Automation is changing the nature of work, eliminating workers without a college degree out of productive industries like manufacturing and high-tech services, and into tasks with low wages and limited professional development, the Chronicle reports. Emerging tech has divided the work force into two sides: high educated professionals at big name companies like Intel, and those who have less education and are stuck at low paying businesses. Economists have started reassessing their belief that technological progress is beneficial.

The San Francisco Chronicle reports that recent research has concluded that robots are reducing the demand for workers and weighing down wages. Some economists have suggested that automation is partially to blame for the decline in the share of national income going into workers paychecks over the last three decades. 

Technology brings big profits to the industry and the area it is located, but it does not generate many jobs. In 2017, the semiconductor and related devices industry employed 16,000 people in the Phoenix area, around 10,000 fewer than 30 years ago, the San Francisco Chronicle reports. Those residing in the area have to look at service jobs that employed nearly 35,000 people in 2017. Jobs in health care, social assistance, accommodation, food services, building administration and waste services are difficult to automate, and employers have little financial incentive to replace low-wage workers.

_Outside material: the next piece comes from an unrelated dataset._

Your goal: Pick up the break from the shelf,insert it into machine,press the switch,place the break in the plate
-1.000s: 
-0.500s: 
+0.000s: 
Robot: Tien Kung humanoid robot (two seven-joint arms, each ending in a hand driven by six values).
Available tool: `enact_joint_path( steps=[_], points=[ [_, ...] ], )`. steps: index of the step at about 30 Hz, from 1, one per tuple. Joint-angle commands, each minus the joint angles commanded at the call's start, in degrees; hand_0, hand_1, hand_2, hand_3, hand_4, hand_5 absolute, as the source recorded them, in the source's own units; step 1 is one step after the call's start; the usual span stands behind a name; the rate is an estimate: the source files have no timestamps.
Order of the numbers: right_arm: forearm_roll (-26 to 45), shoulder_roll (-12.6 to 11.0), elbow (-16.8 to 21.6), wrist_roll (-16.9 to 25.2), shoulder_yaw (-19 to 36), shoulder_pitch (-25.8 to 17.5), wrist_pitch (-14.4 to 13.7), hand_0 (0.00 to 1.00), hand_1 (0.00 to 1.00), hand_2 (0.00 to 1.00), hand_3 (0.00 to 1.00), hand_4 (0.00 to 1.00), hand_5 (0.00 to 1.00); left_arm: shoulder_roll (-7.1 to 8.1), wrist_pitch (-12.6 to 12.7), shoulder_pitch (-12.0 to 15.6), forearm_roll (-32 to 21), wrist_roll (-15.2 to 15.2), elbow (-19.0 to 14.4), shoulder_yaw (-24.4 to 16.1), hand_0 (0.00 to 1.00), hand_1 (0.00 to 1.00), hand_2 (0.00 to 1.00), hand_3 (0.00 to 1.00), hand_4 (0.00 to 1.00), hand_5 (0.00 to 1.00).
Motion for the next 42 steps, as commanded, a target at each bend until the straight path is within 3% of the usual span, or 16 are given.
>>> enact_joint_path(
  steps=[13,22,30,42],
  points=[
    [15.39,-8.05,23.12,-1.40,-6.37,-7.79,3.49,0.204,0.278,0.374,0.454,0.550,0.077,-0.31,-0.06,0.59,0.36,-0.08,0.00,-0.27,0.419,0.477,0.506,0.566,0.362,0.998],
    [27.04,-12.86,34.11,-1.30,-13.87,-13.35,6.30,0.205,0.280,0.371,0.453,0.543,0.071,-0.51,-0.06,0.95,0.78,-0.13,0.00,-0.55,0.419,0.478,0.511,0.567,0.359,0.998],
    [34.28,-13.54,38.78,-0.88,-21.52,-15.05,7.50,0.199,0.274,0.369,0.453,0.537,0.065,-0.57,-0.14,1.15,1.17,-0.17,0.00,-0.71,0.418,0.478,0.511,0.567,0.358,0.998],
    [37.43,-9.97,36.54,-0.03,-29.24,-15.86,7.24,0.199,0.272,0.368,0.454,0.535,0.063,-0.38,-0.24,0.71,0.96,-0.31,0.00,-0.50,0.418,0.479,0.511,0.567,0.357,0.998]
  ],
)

Meanwhile, jobs in industries like finance, manufacturing, information services and wholesale trade have also shrunk, leaving economists confused as technology was supposed to bring better jobs and higher pay. 

A study found that over the last 40 years jobs have fallen in every industry that had technology introduced to enhance productivity. The report suggests that the only reason employment didn't fall across the entire economy is because other industries picked up the slack, the San Francisco Chronicle reports.